Her glance cut to me, and in its gleam of triumph, I knew that my shock showed on my face. Dottie smiled sweetly. “Didn’t he tell you, Manders? Goodness, men are so forgetful. But then, you weren’t together all that long.” She turned back to the bewildered Mrs. Carter-Hayes. “Children are life’s greatest joy, don’t you agree?”
It would go on like this, I knew, until we docked: Dottie speaking in innuendos and double meanings, cloaked in polite small talk. I moved away and stood by the rail—there was no folding chair for me—and let the noise of the wind blow the words away. I hadn’t bothered with a hat, and I felt my curls come loose from their knot and touch my face, my hair tangling and my cheeks chapping as I sightlessly watched the water.

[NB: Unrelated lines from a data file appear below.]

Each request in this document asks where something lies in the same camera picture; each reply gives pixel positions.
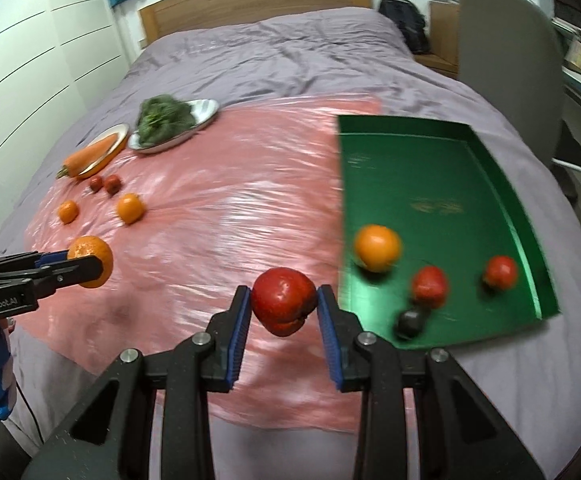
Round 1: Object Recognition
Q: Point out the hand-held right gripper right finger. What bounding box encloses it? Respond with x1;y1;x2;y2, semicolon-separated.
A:
317;284;546;480

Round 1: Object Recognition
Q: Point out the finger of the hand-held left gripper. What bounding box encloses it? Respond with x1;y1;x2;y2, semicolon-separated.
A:
33;255;105;293
0;250;74;281

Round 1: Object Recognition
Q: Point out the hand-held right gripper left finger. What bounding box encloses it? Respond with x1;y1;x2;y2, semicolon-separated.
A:
20;285;252;480

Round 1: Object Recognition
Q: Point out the dark purple plum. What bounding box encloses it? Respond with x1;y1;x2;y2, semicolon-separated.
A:
395;308;428;341

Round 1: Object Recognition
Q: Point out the green rectangular tray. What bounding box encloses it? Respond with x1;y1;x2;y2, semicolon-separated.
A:
337;114;562;351

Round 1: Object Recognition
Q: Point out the carrot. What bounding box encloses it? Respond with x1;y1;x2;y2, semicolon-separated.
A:
56;136;121;180

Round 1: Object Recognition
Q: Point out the yellow rimmed plate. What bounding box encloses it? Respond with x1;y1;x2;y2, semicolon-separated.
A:
75;122;131;177

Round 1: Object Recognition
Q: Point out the pink plastic sheet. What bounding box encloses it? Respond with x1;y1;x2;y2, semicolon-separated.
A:
23;95;416;433

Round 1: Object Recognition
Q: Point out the green leafy vegetable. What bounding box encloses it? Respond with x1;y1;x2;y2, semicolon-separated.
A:
135;94;196;145

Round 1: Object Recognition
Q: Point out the white wardrobe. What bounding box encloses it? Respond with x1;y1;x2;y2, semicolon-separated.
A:
0;0;144;246

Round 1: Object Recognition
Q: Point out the white plate dark rim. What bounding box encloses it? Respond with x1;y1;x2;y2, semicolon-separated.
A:
128;98;220;155

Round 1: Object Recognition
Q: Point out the wooden nightstand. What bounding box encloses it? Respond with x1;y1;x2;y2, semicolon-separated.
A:
414;0;461;80

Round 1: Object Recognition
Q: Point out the black backpack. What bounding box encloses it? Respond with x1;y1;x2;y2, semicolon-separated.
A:
377;0;431;55

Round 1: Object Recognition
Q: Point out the grey chair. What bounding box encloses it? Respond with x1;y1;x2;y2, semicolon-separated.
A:
456;0;581;186

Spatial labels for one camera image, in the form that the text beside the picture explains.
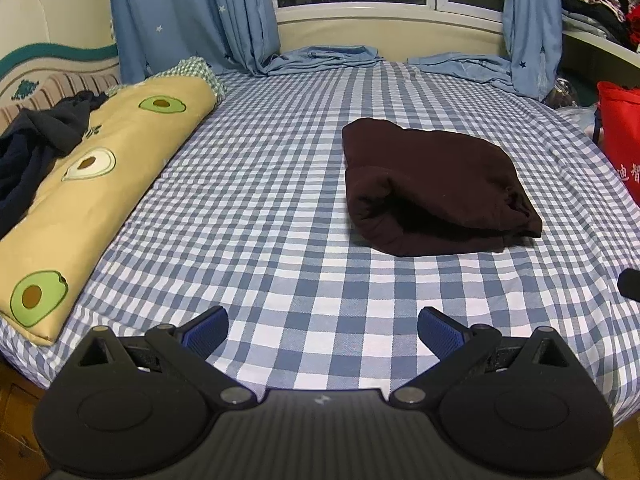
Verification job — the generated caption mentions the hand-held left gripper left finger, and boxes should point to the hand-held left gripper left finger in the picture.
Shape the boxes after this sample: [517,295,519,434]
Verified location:
[60,305,258,407]

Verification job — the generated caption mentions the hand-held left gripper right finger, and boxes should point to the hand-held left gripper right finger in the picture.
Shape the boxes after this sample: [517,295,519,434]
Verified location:
[389,306,587,408]

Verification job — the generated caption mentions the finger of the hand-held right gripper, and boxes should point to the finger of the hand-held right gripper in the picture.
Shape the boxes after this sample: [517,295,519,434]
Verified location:
[617,268,640,304]

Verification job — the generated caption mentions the maroon printed sweatshirt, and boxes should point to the maroon printed sweatshirt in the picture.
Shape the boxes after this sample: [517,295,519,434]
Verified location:
[341,117,545,259]

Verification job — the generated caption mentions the red clothes pile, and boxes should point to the red clothes pile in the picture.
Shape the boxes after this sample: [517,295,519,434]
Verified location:
[624,2,640,54]

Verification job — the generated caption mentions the grey folded clothes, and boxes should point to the grey folded clothes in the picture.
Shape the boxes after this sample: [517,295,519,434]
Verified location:
[562,12,609,39]

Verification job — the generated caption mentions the dark clothes pile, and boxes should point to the dark clothes pile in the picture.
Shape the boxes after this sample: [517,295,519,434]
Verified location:
[560,0,632,47]

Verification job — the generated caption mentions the blue white checked bed sheet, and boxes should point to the blue white checked bed sheet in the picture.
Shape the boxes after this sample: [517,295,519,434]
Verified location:
[0,59,640,429]

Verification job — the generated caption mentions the red tote bag with characters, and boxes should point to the red tote bag with characters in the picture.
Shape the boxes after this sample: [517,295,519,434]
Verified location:
[596,81,640,194]

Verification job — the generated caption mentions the white plastic bundle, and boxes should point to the white plastic bundle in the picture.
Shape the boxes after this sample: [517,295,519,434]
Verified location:
[554,104,603,148]

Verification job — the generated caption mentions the yellow avocado print pillow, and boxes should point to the yellow avocado print pillow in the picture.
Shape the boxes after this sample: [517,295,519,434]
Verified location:
[0,56,229,347]

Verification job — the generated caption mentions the clear plastic bag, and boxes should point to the clear plastic bag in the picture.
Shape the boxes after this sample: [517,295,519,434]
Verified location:
[546,77,579,109]

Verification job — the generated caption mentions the dark navy garment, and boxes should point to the dark navy garment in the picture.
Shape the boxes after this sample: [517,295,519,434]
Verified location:
[0,90,109,242]

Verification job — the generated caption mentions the blue star curtain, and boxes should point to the blue star curtain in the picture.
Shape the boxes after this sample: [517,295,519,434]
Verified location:
[107,0,384,84]
[406,0,564,102]

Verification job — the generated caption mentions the teal wave headboard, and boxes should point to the teal wave headboard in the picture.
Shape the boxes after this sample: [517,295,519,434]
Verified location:
[0,41,122,137]

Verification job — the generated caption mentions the white wall shelf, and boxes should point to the white wall shelf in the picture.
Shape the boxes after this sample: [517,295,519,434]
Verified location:
[559,0,640,69]

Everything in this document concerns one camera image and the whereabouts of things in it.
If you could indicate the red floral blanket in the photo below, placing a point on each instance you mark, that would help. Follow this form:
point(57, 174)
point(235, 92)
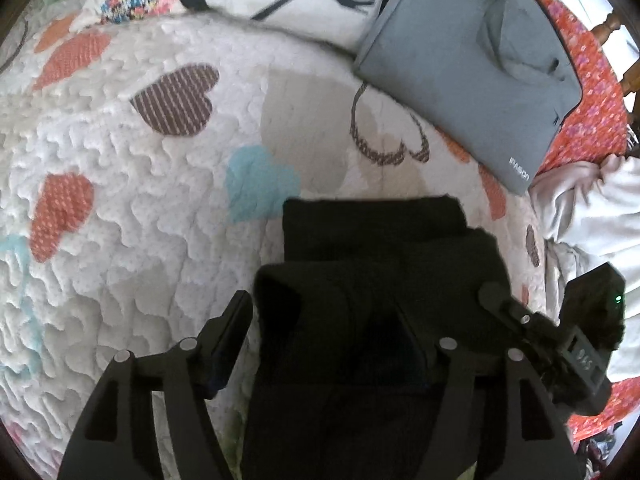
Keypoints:
point(595, 110)

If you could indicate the black pants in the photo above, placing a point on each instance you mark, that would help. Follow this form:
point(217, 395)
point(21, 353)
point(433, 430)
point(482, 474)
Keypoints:
point(350, 285)

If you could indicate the heart-patterned quilt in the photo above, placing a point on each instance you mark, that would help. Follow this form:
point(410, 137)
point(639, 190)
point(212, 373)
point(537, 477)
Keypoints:
point(125, 210)

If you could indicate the white crumpled garment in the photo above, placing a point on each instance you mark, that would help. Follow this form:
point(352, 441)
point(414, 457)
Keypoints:
point(585, 210)

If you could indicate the wooden headboard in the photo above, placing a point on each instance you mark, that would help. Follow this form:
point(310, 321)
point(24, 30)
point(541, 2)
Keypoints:
point(611, 22)

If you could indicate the grey folded shirt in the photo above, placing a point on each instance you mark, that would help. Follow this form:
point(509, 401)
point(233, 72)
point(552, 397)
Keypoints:
point(465, 70)

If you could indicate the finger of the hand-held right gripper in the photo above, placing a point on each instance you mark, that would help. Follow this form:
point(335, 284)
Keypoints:
point(507, 307)

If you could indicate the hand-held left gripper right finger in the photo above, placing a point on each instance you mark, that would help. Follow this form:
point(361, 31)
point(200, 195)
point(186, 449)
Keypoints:
point(452, 360)

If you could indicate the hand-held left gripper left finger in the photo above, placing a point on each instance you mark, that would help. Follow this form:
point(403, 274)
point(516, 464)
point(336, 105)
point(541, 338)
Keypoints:
point(231, 332)

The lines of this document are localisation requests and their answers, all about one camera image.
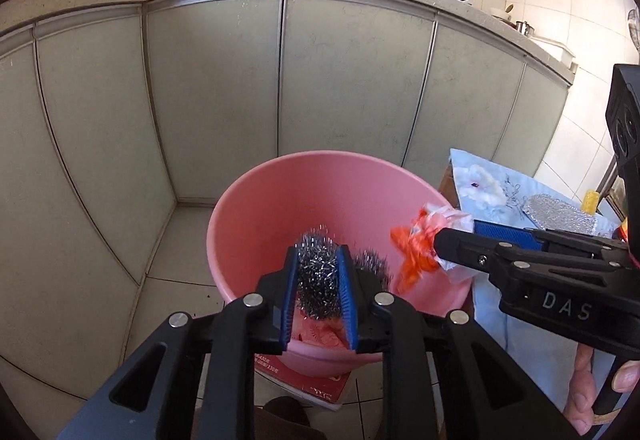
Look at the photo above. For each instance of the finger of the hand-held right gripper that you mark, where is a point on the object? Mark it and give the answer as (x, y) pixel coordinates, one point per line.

This wasn’t her only mood; it was just one of them, though it was the most vicious and unhappy. I had learned to navigate the maze of Dottie’s ups and downs over the last three months, not finding the task unduly hard as I was well versed in unhappiness myself. She was fiftyish, her frame narrow and strangely muscular, her face with its gray-brown frame of meticulously pinned-back hair naturally sleek, with a pointed chin. She looked nothing like Alex, though she was his mother’s sister. She was not vain, and never resorted to powders or lipsticks, which would have looked absurd on her tanned skin and narrow line of a mouth. She ate little, walked often, and kept her hair tidy and her shoes practical. All the better for chasing and devouring her prey.
I glanced back at her and found that she was now showing the photographs to Mrs. Carter-Hayes. She kept six or seven of them in her pocketbook, on hand for occasions in which she had cornered a stranger and wished to show off. From the softening of Dottie’s features I could tell that she was showing the picture of her son, Martin, in his officer’s uniform. I had seen the photograph many times, and I had heard the accompanying narrative just as often. He is coming home to be married. He is such a dear boy, my son. The listeners were always too polite, or too bored, to question the fact that the war had ended three years ago, yet Dottie Forsyth’s son was only now coming home. That she still showed the photograph of Martin in uniform, as if she hadn’t seen him since it was taken.
I turned back to the water. I should quit. I should have done it long ago. The position was unpleasant and demeaning. I had been a typist before I married Alex, before my life had fallen apart. My skills were now rusty, but it was 1921, and girls found jobs all the time. I could try Newcastle, Manchester, Leeds. They must need typists there. It wouldn’t be much of a life, but I would be fed and clothed, with Mother’s fees paid for, and I could stay pleasantly numb.
But I would not quit. I knew it, and, I believed, so did Dottie. It wasn’t the pay she gave me, which was small and sporadic. It wasn’t the travel, which had simply seemed like a nightmare to me, as if I were taking the train across a vast wartime graveyard, the bombed buildings just losing their char, the bodies buried just beneath the surface of the still-shattered fields. I would not quit because Dottie, viperish as she was, was my last link to Alex. And though it hurt me even to think of him, I could not let him go.
I had last seen him in early 1918, home on leave before he went back to France and flew three more RAF missions, the final from which he did not return. His plane was found four days later, crashed behind enemy lines. There was no body. The pack containing his parachute was missing. He had not appeared on any German prisoner-of-war rosters, any burial details, any death lists. He had not been a patient in any known hospital. In three years there had been no telegram, no cry for help, no sighting of him. He had vanished. My life had vanished with him.
He died in the war, Dottie had said, but it was just another sting of hers. According to the official record, my husband had not died in the war. When there is a body, a grave, then a person has died. But no one ever tells you: When you have nothing but thin air, what happens then? Are you a widow when there is nothing but a gaping hole in what used to be your life? Who are you, exactly? For three years I had been trapped in amber—first in my fear and uncertainty, and then in a slow, chilling exhale of eventual, inexorable grief.
As long as I was with Dottie, part of me was Alex’s wife. He still existed, even if only in the form of Dottie’s innuendos and recriminations. Just hearing someone—anyone—say his name aloud was a balm I could not let go of. I had followed her across Europe for it, and now I would follow her to Wych Elm House, her family home. Where Alex had lived part of his childhood, something he had never thought to tell me.
I stared out to sea, uneasy, as England loomed on the horizon.